DR. PRABHAKER MATETI: Right. Wherever you see expressions, the language is powerful enough that it is essentially unquantified Boolean expressions. "No" for all, or this kind of stuff. But other than that, it is a very powerful Boolean expression. It can be very, very complicated. Our examples are rather simple.

So Condor defines a number of standard attributes, and they're all listed in the manual. And to see what other attributes you have in your particular pool, you run this program condor_status long, don't put the minus in there, and the particular host name, and it will give you the attributes that are defined in there.

A custom defined attribute might not be defined on all the machines, but if they are defined then you can use it. There are a few other things called "Meta-Operators" that I think we probably might skip, we may not make it otherwise to the end of this talk.
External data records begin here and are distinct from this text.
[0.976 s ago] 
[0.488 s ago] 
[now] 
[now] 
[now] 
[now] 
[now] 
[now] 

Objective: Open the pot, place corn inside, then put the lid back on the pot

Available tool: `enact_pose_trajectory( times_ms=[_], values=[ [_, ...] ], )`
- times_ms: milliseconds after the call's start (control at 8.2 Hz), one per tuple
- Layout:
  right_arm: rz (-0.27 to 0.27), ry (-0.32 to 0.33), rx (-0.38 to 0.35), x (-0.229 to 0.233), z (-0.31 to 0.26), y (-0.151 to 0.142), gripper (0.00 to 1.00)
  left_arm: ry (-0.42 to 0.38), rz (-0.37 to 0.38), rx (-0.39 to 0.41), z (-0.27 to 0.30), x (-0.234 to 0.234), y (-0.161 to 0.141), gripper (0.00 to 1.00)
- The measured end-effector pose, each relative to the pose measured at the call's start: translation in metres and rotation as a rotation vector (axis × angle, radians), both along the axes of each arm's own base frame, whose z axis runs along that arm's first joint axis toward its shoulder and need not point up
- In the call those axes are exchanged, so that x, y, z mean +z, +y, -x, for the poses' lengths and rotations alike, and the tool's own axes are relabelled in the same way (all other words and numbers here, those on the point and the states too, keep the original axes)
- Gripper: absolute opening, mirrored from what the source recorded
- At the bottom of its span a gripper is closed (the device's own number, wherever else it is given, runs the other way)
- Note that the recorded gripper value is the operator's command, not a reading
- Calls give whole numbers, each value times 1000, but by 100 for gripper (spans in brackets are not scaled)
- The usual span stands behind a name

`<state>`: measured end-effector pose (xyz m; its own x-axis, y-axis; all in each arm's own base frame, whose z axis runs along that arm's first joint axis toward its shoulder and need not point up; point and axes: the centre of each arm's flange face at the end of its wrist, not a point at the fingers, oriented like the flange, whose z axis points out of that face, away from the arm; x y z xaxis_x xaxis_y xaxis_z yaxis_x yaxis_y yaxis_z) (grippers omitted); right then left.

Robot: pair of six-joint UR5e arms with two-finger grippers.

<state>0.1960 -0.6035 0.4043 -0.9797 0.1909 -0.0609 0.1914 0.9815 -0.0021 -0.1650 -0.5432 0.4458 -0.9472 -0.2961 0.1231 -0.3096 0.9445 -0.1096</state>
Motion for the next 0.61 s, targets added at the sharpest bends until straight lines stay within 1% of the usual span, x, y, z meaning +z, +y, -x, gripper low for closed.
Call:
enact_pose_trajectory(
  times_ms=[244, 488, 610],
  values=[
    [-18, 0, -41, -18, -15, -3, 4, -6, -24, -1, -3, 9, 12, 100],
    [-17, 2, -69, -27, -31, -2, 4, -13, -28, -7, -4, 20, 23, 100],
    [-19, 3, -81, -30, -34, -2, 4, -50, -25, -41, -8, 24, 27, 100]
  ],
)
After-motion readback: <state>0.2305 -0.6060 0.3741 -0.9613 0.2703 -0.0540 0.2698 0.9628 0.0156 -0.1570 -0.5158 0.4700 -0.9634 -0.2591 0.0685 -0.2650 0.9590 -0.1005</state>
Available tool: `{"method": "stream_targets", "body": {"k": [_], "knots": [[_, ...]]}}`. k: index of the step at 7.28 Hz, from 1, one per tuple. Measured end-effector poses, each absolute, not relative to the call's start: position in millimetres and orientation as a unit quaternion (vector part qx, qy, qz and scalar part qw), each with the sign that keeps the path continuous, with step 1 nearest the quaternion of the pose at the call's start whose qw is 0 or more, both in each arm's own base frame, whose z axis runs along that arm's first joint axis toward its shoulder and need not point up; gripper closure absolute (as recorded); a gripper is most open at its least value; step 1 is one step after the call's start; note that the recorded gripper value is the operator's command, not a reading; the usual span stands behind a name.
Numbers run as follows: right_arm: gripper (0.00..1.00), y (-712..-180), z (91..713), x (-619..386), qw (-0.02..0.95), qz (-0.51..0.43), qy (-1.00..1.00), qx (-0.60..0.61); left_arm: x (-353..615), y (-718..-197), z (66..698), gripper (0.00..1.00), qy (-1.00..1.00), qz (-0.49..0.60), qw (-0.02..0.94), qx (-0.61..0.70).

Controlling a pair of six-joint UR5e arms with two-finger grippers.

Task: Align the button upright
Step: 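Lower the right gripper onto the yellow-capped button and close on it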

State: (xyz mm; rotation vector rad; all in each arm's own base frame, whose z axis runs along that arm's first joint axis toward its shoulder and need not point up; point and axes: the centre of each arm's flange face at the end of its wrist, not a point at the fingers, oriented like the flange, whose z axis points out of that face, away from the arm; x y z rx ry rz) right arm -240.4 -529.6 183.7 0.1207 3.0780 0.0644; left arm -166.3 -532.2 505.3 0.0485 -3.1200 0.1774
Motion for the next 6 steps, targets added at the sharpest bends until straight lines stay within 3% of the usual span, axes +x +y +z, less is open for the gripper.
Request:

Priorities. There are essentially two priorities. It's kind of confusing that the priorities work one way in the one case and the other way in the job priorities. In the case the User Priorities, the lower the number the better it is. In the case of the Job Priorities, the higher the value the better your choice. Why this has to be so I don't know, but that's the why it worked out.

User Priorities in Condor. Each active user in the pool has a user priority, and you saw how it gets computed. You can change these priorities by invoking the command called condor_userprio. Again, to repeat, the lower the number the better. The user is given a share of machines based on this priority.

As an example, if Fred as a priority 10 and Joe has a priority of 20, then assuming the machines are available in that proportion, Fred will get twice as many machines as Joe will get. Of course, these priorities are continually adjusted. The people who have machines allocated greater than their priority, then their priority keeps decresing so that there is a certain notion of fairness in all of this.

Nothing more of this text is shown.